Soro G. P. M. Embargo sur départ Licorne de la C. I.
SORO GUILLAUME, PREMIER MINISTRE
EMBARGO SUR LE DEPART DE LICORNE DE LA COTE D’IVOIRE
Philippe Douste-Blazy, Ministre des Affaires Etrangères de la République Française parle de « Soro, le principal chef des rebellions ivoiriennes », occultant visiblement le concept de « Forces Nouvelles » trouvaille du juriste bêcheur Pierre MAZAUD.
N’avons-nous pas de sérieuses raisons d’avoir peur du panel de paroles abusées dont regorge notre presse aujourd’hui ? Jugez-en vous-mêmes :
- Elections calamiteuses…
- Soro, programmé Premier Ministre en embuscade à Ouaga
- CCI (Centre de Commandement Intégré)
- CPC (Cadre Permanent de Concertation)
- Que chacun se prépare à accepter Soro à la primature
- Pour le retour à la paix, Soro peut être Premier Ministre
- Soro mérite d’être Premier Ministre
- Il faut de solides technocrates autour de Soro
- Oui à l’accord, Non aux frustrations
- Si Soro est Premier Ministre, il aura dévoyé sa lutte
- Soro l’oiseau rare que cherche Gbagbo
- Bédié un médecin après la mort
- Banny : « je dis bien personne ne réussira à m’humilier »
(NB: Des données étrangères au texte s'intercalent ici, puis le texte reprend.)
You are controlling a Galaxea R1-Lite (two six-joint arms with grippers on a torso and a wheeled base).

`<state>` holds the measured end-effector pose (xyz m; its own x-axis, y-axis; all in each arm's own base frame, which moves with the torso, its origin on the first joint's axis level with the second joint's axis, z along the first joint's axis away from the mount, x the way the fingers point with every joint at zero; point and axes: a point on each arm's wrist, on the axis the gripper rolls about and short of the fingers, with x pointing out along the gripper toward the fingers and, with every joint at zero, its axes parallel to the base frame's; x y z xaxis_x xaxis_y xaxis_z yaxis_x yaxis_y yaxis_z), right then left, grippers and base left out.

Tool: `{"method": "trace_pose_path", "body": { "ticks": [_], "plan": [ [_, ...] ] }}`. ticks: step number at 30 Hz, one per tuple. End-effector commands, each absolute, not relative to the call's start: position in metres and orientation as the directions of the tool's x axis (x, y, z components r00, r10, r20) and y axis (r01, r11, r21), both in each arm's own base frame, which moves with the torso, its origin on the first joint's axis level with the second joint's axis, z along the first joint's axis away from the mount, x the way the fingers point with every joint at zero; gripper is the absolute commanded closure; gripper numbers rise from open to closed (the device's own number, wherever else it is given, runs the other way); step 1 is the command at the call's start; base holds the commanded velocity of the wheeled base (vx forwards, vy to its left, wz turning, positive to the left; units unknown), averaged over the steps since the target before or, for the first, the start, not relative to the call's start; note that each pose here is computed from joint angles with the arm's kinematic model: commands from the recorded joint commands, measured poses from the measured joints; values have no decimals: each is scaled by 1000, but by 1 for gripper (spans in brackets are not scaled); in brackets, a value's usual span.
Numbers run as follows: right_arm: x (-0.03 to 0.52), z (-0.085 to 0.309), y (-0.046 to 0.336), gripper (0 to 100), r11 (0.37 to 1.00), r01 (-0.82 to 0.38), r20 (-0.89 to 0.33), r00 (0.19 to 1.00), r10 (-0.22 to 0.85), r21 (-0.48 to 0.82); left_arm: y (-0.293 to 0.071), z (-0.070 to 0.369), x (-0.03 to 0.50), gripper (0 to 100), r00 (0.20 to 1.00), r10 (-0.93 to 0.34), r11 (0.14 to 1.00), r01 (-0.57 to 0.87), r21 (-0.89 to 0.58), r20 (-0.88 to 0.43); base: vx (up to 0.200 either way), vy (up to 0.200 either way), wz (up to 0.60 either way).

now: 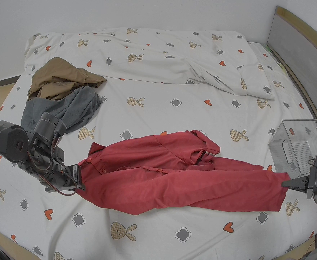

- Il faut absolument Soro à la primature
- La Licorne n’a plus sa raison d’être en Côte d’Ivoire
- Nous ne sommes ni naïfs, ni niais pour tout avaler
- Il n’est écrit nulle part que la Licorne doit partir
Chers compatriotes,
A la vérité et à la raison, les phénomènes « calamiteux… » et « catastrophes » des dires de notre Président sont une invite à la cellule Licorne à passer au scanner ce torrent de déclarations dans lequel l’émotion et la cacophonie se disputent la vedette et où l’espoir est confronté aux interrogations brumeuses.
Que faut-il de plus stratèges de la Licorne pour faire, par Conseil de Sécurité interposé, la lecture sécuritaire de leur présence dans notre pays ?
Le Conseil de Sécurité doit nous dire si le maintien de la Licorne est nécessaire bien que non désiré par des voix autres que celles qui parlent au nom de la raison d’Etat. Les Ivoiriens doivent se persuader que pour l’Armée Française, seul est à considérer le dialogue exclusif entre les deux GARANTS qui inc arnent l’autorité suprême de la raison d’état. N’est-ce pas le Président de tous les ivoiriens qui disait le 09 mars 2007 « si l’accord, échoue c’est la catastrophe ? ».
Il n’en faut pas plus pour que le cadre de concertation oxygéné par De Villepin, Blazy, Alliot-Marie et Girardin fasse l’évaluation risque de l’éventuelle nomination du « chef des rébellions Ivoiriennes » à la primature. Ce qui fait bruisser les voix discordantes du RHDP qui clament, au détour de l’accord de Ouaga le respect de la R1721. CPC, quand tu nous troubles ! hélas ! mille fois hélas !
Frère Président, que vivement et rapidement se mette en place le nouveau Gouvernement qui, Inch’ Allah, dissipera un tant soit peu le brouillard qui enveloppe la raison de notre peuple et l’empêche de comprendre, comme il se doit, le message d’espérance du 09 mars 2007.
Que la Divine Miséricorde réarme notre foi en Sa Grâce Lumière.